You’re not alone for feeling the way you do, your stressed out and it’s overwhelming for anyone in this situation...and it’s okay, your allowed to be.

Guilt is a horrible feeling, not easy to ignore or get over it either. I know because I deal with it every day. I’m my mom’s sole (and Soul) caregiver 24/7, it’s an extremely difficult job in every aspect...emotionally, mentally, physically and financially...because I had to quit my job to do this so no money coming in and my savings acct is depleting slowly but surely. Lost my dad to 2 cancers over a decade ago and have been taking care of my mom since...but recently last year as of 24/7.

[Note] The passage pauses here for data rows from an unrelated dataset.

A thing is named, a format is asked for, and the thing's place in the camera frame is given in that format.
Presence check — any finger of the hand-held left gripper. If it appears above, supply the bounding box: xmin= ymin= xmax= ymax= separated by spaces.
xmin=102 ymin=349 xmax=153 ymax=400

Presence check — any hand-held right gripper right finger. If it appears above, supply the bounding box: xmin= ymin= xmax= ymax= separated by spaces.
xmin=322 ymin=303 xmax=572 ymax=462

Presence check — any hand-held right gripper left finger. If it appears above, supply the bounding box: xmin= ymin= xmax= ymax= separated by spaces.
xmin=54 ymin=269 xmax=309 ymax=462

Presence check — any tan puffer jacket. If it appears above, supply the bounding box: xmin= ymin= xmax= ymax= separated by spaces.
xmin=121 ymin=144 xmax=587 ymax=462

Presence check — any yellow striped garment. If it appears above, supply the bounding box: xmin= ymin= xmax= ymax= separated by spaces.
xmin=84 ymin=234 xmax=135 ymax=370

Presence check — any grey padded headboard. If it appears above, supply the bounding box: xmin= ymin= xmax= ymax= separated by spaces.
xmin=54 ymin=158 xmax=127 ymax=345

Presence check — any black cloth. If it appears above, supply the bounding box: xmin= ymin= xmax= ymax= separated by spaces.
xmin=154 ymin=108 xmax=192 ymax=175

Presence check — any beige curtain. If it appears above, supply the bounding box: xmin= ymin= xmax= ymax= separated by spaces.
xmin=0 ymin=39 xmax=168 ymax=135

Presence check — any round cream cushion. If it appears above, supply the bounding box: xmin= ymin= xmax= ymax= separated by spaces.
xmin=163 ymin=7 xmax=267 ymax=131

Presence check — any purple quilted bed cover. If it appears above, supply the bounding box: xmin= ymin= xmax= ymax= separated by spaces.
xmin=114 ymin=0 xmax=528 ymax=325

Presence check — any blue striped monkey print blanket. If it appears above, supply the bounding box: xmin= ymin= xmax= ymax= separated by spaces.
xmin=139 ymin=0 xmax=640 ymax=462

The real very sad part is, I’m not the only child but the only “single, younger” one that has this responsibility (I’m 46 yrs old with my own medical health issues too). Immediate family live in other states and don’t visit nor help, even financially. Extended family live near by but everyone has their own life and their own problems, they might call once a month or on a holiday just to criticize.

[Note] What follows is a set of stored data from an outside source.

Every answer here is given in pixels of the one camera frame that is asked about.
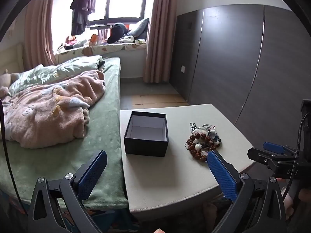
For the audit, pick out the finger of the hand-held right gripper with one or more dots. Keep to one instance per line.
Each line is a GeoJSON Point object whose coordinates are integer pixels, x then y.
{"type": "Point", "coordinates": [260, 156]}
{"type": "Point", "coordinates": [273, 147]}

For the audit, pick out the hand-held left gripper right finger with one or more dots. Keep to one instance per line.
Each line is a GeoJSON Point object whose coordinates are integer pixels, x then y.
{"type": "Point", "coordinates": [222, 177]}

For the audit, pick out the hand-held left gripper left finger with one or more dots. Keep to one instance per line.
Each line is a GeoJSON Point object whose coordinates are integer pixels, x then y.
{"type": "Point", "coordinates": [91, 177]}

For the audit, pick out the silver bangle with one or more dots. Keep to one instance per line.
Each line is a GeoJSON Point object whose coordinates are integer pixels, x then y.
{"type": "Point", "coordinates": [206, 125]}

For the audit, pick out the black gift box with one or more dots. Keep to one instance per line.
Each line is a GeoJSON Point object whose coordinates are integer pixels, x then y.
{"type": "Point", "coordinates": [145, 148]}

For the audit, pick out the person's right hand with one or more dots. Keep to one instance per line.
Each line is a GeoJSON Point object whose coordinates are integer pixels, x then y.
{"type": "Point", "coordinates": [290, 206]}

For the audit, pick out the bed with green sheet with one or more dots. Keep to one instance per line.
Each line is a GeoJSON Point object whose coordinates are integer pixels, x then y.
{"type": "Point", "coordinates": [104, 126]}

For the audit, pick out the pink fleece blanket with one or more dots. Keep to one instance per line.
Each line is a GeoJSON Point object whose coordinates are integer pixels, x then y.
{"type": "Point", "coordinates": [48, 116]}

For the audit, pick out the light green quilt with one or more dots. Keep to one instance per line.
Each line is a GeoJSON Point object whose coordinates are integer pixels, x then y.
{"type": "Point", "coordinates": [48, 74]}

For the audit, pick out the beige plush toy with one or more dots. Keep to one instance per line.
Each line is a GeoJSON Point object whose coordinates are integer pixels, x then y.
{"type": "Point", "coordinates": [4, 80]}

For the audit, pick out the patterned window seat cushion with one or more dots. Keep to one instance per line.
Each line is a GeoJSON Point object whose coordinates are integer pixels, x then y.
{"type": "Point", "coordinates": [114, 48]}

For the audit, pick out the pile of colourful toys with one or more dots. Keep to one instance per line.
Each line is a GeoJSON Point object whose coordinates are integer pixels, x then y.
{"type": "Point", "coordinates": [73, 42]}

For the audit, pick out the cream headboard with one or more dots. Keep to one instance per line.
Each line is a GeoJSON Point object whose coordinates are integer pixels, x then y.
{"type": "Point", "coordinates": [9, 58]}

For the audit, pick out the black bag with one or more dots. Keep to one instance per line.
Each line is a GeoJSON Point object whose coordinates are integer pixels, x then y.
{"type": "Point", "coordinates": [116, 32]}

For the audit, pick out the pink curtain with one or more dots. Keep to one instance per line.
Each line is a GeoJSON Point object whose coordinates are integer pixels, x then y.
{"type": "Point", "coordinates": [158, 41]}
{"type": "Point", "coordinates": [38, 29]}

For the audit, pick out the grey pillow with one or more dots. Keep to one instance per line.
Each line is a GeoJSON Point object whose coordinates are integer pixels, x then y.
{"type": "Point", "coordinates": [139, 29]}

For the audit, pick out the hanging dark clothes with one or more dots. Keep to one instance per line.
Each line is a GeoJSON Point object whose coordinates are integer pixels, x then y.
{"type": "Point", "coordinates": [82, 2]}

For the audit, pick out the dark framed window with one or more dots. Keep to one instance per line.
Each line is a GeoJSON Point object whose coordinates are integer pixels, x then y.
{"type": "Point", "coordinates": [126, 0]}

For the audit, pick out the white wall socket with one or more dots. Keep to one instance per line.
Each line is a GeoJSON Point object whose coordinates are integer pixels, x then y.
{"type": "Point", "coordinates": [183, 69]}

You are doing the best you can with your situation. You can’t change how your dad feels towards you right now (anger, resentment?) you can only change how to perceive it. He’s old school and thinks you should be doing everything bc your the woman (my dad was like this too) if you stop doing it though sooner or later he’ll do it for himself or someone else will have to do it in the ALF.

You do already take very good care of both your parents to the best of your potential. You raised your own family too, wonderful job! and in the near future maybe you’ll even be a grandparent ...lots of joy to look forward too.

God Bless you & your family in these hard times and be safe & healthy in this pandemic.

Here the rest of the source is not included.